Hey, Good-Looking!




I don't fall for skaters. I know too much.

I can pick it apart in a second. And I hate "camera attitude."

But Kurt Browning. Oh yeah. Definitely.

Kurt Browning. Yes. Have I made my point?

Bad-ass attitude from the start. The camera-friendly kind. Oh yeah. Perfect rotations on jumps. Perfecto. And the style on the ice that holds it all together.

He telegraphs an aura without insulting the audience. Pretend the audience knows as much about skating as you do. Will catch every edge. Every turn. As they apparently do in Canada. Look at "Here I Am," his old Lyle Lovett exhibition routine. Warmed up in Canada. In the midst of an, "aw, why me?" eligible career. Star quality. Wow. Every edge, hand motion, buttflip, everything in place. And sailing for the cameras.

Compare it (as of February 1998, anyway) to Michelle Kwan's "On My Own" program. Exact same conditions. She's relying on sheer inner glow to carry her through. Fair comparison about career stages. Fair comparison about technical expectations. This routine was warmed up mostly (if not completely) in the US. Her edges are just not helping her out, and neither are her gestures. Our bodies know dance even if we don't. Funny that way.

Kurt puts it all together because he knows people are watching. I was humming Lyle Lovett for weeks. Tells you volumes about the nature of the US-Canadian border. And if you're mad at me, how about learning some edgework viewing skills so it won't be so obvious next time?

This ain't McDonald's. You get what you ask for. Even if it's a "cheeseburger," right, Kurt? (Go watch the film. You'll see what I mean.)

And don't let people tell you exhibition routines are easier. The audience is a far, far quirkier and harder-to-please judge. What a country wants is what a skater gives. It's always been that way.

I've seen kids fine before competitions and throwing up before exhibitions. Cuteness comes hard. Kurt works at it. Plus keeping those triples in shape.

By the way, speaking of exhibition performances. Terence Trent D'Arby. After Kurt's first World championship. Seems to be labeled in the skating community as "Dance, Little Sister." With the chair. What was it, jacket and sunglasses too? A landmark skating performance. Possibly greater than Chris Bowman's "Woolly Bully." I saw edges there I literally have never seen anywhere else. A-n-y-where. (Oh Lord. Now Peggy's going to start practicing. Watch it with the jump over the chair, dear. You just got out of surgery.)

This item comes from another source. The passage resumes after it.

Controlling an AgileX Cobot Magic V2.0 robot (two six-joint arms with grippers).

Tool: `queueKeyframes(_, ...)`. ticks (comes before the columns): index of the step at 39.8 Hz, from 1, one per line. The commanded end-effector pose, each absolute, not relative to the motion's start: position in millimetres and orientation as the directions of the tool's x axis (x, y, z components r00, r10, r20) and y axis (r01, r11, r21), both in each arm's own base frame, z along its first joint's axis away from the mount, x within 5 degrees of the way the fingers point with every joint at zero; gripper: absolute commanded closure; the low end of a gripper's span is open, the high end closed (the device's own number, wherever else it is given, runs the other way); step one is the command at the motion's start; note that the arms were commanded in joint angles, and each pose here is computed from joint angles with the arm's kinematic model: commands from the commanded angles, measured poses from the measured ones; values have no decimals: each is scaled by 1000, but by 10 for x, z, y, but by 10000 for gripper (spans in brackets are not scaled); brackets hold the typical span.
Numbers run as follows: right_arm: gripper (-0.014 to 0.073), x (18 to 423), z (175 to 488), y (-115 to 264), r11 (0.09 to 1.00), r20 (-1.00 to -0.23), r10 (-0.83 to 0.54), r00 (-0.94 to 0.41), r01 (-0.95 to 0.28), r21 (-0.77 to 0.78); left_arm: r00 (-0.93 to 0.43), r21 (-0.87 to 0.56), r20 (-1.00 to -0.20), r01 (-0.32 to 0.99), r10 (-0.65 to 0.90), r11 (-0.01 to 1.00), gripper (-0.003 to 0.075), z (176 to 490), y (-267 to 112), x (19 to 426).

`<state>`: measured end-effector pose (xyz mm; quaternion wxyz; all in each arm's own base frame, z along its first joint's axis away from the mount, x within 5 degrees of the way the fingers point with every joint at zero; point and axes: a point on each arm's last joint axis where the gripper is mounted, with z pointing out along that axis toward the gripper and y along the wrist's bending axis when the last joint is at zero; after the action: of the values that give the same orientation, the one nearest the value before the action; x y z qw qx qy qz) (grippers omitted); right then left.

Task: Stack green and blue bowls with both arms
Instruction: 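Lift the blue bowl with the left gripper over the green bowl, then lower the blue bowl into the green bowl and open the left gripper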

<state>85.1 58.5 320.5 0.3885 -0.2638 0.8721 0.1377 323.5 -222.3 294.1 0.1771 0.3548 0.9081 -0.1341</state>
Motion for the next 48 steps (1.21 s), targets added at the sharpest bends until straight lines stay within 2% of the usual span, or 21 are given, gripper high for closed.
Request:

And you, sir. Armchair edgemeister. You do not know how to judge edges. We tangled over this in chat one time. For several days. I was "Tonya." Yup. I'll say what I want to say on my own site.

I will maintain to my dying day that that was a triple axel going over the chair.

Kurt would have settled for nothing less. Yes, he was finishing out those rotations right until the blade hit the ice. Had to, the way that chair was set up. He'd've planted a toepick in the chair otherwise.

Besides, that black-leather slouch-ass axel looked so cool.....

My memory for form is apparently better than your VCR's tracking ability.....

Ooooh. Never. Never. Ne-ver. Mess with a Kurt fan.

Ne-ver!!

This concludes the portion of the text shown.